Output every record below exactly as it appears.

> Exercise input
┌──

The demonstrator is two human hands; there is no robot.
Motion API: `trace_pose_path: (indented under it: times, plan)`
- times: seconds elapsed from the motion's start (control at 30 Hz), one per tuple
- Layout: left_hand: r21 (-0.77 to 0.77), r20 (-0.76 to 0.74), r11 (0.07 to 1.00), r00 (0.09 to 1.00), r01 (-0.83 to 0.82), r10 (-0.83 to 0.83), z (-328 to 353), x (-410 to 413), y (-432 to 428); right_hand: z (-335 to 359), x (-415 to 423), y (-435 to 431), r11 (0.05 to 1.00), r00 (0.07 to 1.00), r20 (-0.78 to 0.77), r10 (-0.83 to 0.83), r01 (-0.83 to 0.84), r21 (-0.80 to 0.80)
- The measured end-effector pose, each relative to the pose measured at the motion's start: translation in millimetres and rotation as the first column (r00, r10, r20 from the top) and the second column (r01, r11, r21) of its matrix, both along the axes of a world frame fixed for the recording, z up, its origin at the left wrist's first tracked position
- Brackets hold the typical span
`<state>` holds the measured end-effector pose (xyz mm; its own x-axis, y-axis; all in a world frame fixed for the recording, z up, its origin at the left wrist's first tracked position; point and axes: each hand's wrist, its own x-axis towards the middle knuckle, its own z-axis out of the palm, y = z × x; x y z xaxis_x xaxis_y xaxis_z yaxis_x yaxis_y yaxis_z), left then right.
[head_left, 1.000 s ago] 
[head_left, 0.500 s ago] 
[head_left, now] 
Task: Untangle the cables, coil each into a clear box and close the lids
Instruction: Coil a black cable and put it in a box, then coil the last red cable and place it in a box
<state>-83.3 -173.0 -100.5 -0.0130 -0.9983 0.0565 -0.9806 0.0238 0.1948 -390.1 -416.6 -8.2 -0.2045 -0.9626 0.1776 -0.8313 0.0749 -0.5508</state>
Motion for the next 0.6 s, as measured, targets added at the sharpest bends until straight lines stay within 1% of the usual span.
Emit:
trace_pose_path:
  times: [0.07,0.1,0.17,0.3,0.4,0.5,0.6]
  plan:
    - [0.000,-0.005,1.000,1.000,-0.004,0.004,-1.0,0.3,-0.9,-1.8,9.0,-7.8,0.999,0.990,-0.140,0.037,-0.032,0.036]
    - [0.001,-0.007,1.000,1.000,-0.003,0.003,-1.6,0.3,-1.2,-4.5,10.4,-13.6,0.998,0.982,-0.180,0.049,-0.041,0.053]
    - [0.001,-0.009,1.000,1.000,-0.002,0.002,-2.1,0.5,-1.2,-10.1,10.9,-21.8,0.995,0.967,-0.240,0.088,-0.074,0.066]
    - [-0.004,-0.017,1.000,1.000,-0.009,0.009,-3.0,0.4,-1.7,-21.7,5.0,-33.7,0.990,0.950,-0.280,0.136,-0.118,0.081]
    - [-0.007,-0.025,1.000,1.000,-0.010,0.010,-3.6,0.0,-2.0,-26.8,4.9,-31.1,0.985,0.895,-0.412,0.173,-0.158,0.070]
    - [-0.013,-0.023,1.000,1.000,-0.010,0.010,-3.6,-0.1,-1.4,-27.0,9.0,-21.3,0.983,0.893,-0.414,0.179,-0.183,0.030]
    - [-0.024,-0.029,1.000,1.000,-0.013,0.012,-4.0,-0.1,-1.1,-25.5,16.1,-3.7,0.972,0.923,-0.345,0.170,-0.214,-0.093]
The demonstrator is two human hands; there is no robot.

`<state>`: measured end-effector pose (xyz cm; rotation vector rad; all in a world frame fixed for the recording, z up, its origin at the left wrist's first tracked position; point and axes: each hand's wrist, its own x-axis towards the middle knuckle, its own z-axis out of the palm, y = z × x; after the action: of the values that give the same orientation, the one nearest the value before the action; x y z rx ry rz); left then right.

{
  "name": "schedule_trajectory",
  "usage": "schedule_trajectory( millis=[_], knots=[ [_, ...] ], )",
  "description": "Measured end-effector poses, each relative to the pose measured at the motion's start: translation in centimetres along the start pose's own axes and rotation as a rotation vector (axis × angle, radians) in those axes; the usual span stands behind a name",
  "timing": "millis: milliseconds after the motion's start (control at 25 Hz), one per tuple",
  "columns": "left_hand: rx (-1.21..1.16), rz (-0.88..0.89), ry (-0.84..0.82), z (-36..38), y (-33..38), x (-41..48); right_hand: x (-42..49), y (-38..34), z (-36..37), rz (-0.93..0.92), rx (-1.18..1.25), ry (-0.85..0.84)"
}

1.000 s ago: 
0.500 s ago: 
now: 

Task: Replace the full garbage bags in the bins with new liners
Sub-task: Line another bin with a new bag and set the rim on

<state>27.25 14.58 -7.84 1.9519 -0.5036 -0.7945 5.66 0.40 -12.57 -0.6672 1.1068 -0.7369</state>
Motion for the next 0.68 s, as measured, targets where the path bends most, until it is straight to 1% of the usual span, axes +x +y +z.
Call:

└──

> Result for this exercise
The demonstrator is two human hands; there is no robot.
Motion API: `trace_pose_path: (indented under it: times, plan)`
- times: seconds elapsed from the motion's start (control at 30 Hz), one per tuple
- Layout: left_hand: r21 (-0.77 to 0.77), r20 (-0.76 to 0.74), r11 (0.07 to 1.00), r00 (0.09 to 1.00), r01 (-0.83 to 0.82), r10 (-0.83 to 0.83), z (-328 to 353), x (-410 to 413), y (-432 to 428); right_hand: z (-335 to 359), x (-415 to 423), y (-435 to 431), r11 (0.05 to 1.00), r00 (0.07 to 1.00), r20 (-0.78 to 0.77), r10 (-0.83 to 0.83), r01 (-0.83 to 0.84), r21 (-0.80 to 0.80)
- The measured end-effector pose, each relative to the pose measured at the motion's start: translation in millimetres and rotation as the first column (r00, r10, r20 from the top) and the second column (r01, r11, r21) of its matrix, both along the axes of a world frame fixed for the recording, z up, its origin at the left wrist's first tracked position
- Brackets hold the typical span
`<state>` holds the measured end-effector pose (xyz mm; its own x-axis, y-axis; all in a world frame fixed for the recording, z up, its origin at the left wrist's first tracked position; point and axes: each hand's wrist, its own x-axis towards the middle knuckle, its own z-axis out of the palm, y = z × x; x y z xaxis_x xaxis_y xaxis_z yaxis_x yaxis_y yaxis_z), left then right.
[head_left, 1.000 s ago] 
[head_left, 0.500 s ago] 
[head_left, now] 
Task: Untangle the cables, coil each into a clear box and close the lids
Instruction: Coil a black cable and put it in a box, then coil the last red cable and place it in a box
<state>-83.3 -173.0 -100.5 -0.0130 -0.9983 0.0565 -0.9806 0.0238 0.1948 -390.1 -416.6 -8.2 -0.2045 -0.9626 0.1776 -0.8313 0.0749 -0.5508</state>
Motion for the next 0.6 s, as measured, targets added at the sharpest bends until straight lines stay within 1% of the usual span.
Emit:
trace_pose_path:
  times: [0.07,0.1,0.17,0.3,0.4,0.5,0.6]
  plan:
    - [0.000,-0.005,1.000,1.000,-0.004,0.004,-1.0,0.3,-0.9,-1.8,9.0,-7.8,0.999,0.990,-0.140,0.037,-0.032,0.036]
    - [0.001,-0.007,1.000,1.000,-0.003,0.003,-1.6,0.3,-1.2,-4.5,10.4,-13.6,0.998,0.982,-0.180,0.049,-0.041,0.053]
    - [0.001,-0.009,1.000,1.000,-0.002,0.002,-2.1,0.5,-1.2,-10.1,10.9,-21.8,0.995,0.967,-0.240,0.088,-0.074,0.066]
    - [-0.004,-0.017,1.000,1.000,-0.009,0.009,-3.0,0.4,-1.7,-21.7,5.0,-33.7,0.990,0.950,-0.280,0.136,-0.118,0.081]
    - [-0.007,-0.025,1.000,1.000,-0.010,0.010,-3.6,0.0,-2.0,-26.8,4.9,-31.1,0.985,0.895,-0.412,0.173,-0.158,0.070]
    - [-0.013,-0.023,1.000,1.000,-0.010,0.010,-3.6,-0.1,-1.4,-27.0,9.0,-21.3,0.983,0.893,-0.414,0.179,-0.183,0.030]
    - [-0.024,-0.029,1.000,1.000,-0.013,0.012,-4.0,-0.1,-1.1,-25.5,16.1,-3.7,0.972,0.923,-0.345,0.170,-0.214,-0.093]
The demonstrator is two human hands; there is no robot.

`<state>`: measured end-effector pose (xyz cm; rotation vector rad; all in a world frame fixed for the recording, z up, its origin at the left wrist's first tracked position; point and axes: each hand's wrist, its own x-axis towards the middle knuckle, its own z-axis out of the palm, y = z × x; after the action: of the values that give the same orientation, the one nearest the value before the action; x y z rx ry rz); left then right.

{
  "name": "schedule_trajectory",
  "usage": "schedule_trajectory( millis=[_], knots=[ [_, ...] ], )",
  "description": "Measured end-effector poses, each relative to the pose measured at the motion's start: translation in centimetres along the start pose's own axes and rotation as a rotation vector (axis × angle, radians) in those axes; the usual span stands behind a name",
  "timing": "millis: milliseconds after the motion's start (control at 25 Hz), one per tuple",
  "columns": "left_hand: rx (-1.21..1.16), rz (-0.88..0.89), ry (-0.84..0.82), z (-36..38), y (-33..38), x (-41..48); right_hand: x (-42..49), y (-38..34), z (-36..37), rz (-0.93..0.92), rx (-1.18..1.25), ry (-0.85..0.84)"
}

1.000 s ago: 
0.500 s ago: 
now: 

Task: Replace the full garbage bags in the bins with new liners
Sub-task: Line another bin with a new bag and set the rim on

<state>27.25 14.58 -7.84 1.9519 -0.5036 -0.7945 5.66 0.40 -12.57 -0.6672 1.1068 -0.7369</state>
Motion for the next 0.68 s, as measured, targets where the path bends most, until it is straight to 1% of the usual span, axes +x +y +z.
Call:

That wraps up the exercise.